For a 14-person startup, Tempo is trying to do a ton and that can leave some rough edges. The bluetooth armband heartrate monitor can have connectivity issues and the computer vision doesn’t always register every rep, especially if your posture is off. Classes also fail to include enough stretching to prevent strains, instead devoting the start of classes to warmups that ease you in but might not protect your muscles well enough. My quads were destroyed after my demo.
Tempo still achieves its primary objective: it makes weight lifting accessible. No need to drag yourself to the gym or be beholden to a trainer’s schedule, where I’d always end up arriving late and wasting 25% of my session. The form feedback fixes my core complaint about remote personal training app Future I’ve been using for nine months, which can’t see you. That’s led to minor injuries from bad sit-up posture and other incorrect movements. Tempo can’t catch everything, but it can nip some of the most common mistakes in the bud.

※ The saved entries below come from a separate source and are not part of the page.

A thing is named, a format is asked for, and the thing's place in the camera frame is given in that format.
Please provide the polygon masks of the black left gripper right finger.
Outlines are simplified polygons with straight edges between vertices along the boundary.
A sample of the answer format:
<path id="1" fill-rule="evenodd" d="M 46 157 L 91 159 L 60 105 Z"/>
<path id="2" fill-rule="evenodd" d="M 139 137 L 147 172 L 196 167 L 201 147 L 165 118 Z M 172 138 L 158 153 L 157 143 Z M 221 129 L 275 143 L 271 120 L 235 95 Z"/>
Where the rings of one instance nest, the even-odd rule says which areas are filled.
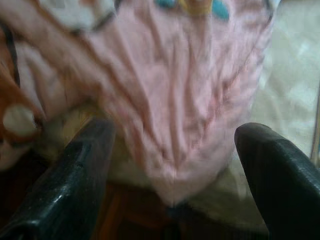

Eldeeb was blunt when asked why Tempo is better than well-funded competitors like $3000 Tonal’s wall-mounted resistance cable-based training system or the $1500 Mirror’s massive screen.
“The biggest problem with Tonal is two-fold. Cables and motors do not last. I want this product to be in your house for 10-plus years. [Tempo] is in gyms running 24/7 in for 3 years and it’s still working. The second biggest thing is just feedback.” While Tonal does include a camera and microphone it might employ in the future, it’s not scanning you to detect when you’re lifting weights crooked like Tempo.

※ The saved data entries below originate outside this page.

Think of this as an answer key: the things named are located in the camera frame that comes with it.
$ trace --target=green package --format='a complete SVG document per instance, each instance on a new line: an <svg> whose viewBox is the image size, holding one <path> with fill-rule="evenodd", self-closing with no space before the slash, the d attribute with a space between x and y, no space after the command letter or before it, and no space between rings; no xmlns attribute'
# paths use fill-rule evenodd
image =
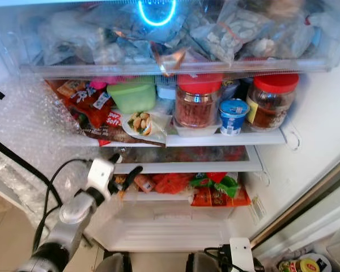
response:
<svg viewBox="0 0 340 272"><path fill-rule="evenodd" d="M220 183L214 184L214 188L230 197L235 197L240 188L240 185L238 184L237 179L238 179L238 173L229 172L220 181Z"/></svg>
<svg viewBox="0 0 340 272"><path fill-rule="evenodd" d="M213 183L214 182L208 178L205 173L197 173L190 181L192 187L211 187Z"/></svg>

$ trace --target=jar of food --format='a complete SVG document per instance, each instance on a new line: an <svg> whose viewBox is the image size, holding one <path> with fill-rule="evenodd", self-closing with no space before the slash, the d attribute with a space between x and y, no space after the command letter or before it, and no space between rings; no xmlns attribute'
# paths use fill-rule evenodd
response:
<svg viewBox="0 0 340 272"><path fill-rule="evenodd" d="M278 270L279 272L320 272L318 264L309 258L281 262Z"/></svg>
<svg viewBox="0 0 340 272"><path fill-rule="evenodd" d="M297 74L256 76L246 102L250 107L247 121L256 131L274 130L281 126L295 98Z"/></svg>
<svg viewBox="0 0 340 272"><path fill-rule="evenodd" d="M188 128L205 128L218 120L222 74L179 75L175 119Z"/></svg>

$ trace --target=bubble wrap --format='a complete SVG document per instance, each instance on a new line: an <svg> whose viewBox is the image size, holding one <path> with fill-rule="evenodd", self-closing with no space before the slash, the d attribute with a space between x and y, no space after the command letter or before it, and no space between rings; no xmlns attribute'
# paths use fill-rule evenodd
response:
<svg viewBox="0 0 340 272"><path fill-rule="evenodd" d="M0 91L6 95L0 100L0 141L48 179L69 159L99 155L98 147L79 146L83 137L77 123L44 80L34 75L12 78ZM59 173L54 186L63 202L85 185L87 174L81 162L70 163ZM43 215L45 184L1 153L0 179L18 195L36 225ZM49 209L55 205L50 196Z"/></svg>

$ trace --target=green lid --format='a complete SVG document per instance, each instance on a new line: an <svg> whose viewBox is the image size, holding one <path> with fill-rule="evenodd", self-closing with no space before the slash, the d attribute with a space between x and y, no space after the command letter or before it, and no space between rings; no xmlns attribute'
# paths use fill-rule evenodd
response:
<svg viewBox="0 0 340 272"><path fill-rule="evenodd" d="M127 95L133 92L141 92L154 85L153 76L141 76L127 81L126 83L120 83L117 85L108 85L107 92L110 95Z"/></svg>

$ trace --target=green plastic container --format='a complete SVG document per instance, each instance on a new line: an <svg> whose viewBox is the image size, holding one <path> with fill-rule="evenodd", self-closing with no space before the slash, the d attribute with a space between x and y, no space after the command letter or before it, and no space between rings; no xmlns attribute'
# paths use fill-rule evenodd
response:
<svg viewBox="0 0 340 272"><path fill-rule="evenodd" d="M139 79L133 79L126 83L107 86L107 93L111 95L114 102L122 113L134 113L149 111L155 106L156 91L154 78L147 76Z"/></svg>

As for Mirror, “What is the difference between ClassPass Live and Mirror? It doesn’t come with any equipment, and there’s no training. It’s just a two-way mirror and a Samsung LED panel behind it with an arduino board” Eldeeb rails. He claims it can’t actually monitor your workouts and that his team’s tests found Mirror would say they’d burned 500 calories when they were literally just sitting on their couch in front of it.

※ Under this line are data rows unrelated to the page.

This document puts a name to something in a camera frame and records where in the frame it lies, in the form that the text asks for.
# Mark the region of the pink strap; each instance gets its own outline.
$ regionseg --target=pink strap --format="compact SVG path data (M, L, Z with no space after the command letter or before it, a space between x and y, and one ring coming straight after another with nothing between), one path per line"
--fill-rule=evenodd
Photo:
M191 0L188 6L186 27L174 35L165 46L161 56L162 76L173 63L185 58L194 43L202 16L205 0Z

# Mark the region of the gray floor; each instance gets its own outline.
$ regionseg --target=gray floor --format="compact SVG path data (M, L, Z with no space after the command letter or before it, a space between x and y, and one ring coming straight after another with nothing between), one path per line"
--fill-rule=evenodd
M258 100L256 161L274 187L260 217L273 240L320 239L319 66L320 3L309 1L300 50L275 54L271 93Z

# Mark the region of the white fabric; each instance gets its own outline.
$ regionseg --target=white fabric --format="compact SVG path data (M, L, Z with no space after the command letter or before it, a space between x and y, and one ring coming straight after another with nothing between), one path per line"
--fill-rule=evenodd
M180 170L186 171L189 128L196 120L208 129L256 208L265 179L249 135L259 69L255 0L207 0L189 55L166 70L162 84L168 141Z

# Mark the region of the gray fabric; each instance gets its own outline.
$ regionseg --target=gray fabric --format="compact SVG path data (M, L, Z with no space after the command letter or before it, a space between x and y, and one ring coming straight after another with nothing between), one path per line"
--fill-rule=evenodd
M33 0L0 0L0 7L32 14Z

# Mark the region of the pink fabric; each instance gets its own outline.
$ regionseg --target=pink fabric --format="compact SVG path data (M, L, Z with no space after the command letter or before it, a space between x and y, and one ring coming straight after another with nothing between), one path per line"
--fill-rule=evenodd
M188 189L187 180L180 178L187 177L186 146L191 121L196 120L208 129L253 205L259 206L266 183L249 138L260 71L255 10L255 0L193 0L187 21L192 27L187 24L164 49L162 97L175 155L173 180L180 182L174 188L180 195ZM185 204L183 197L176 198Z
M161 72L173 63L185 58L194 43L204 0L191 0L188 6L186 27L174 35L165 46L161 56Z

If the software proves to have high retention so people actually recommend Tempo to friends, the biggest hurdle will be its price. You can buy a couple dumbbells for $50 or get a barbell weight bench for a few hundred. Even if Tempo’s $55 per month financing option plus $39 subscription makes it cheaper than a single personal training session or on-par with a gym membership, it could still seem like a serious commitment.
That feeling is magnified by how all of its equipment and classes and data can feel a bit overwhelming. The startup might have to spend a fortune on retail establishments that can guide users through their first Tempo experience. There’s also no mobile version yet, so you can’t bring the work outs on the road with you.
Eldeeb seems guinely motivated to keep improving the product so it’s better than commuting to work out. “Getting to the gym or class is often half the battle. By bringing the gym to you and structuring the classes to be as efficient as possible, Tempo not only makes improving your health more convenient, but it gives you back your most precious resource: time.”
For those comfortable lifting the cheap weights they have at home or hitting up a budget gym, Tempo might seem needlessly overwrought and expensive. But for anyone who needs more instruction or wants to get a Barry’s Bootcamp-worthy workout at home, Tempo might be just their speed.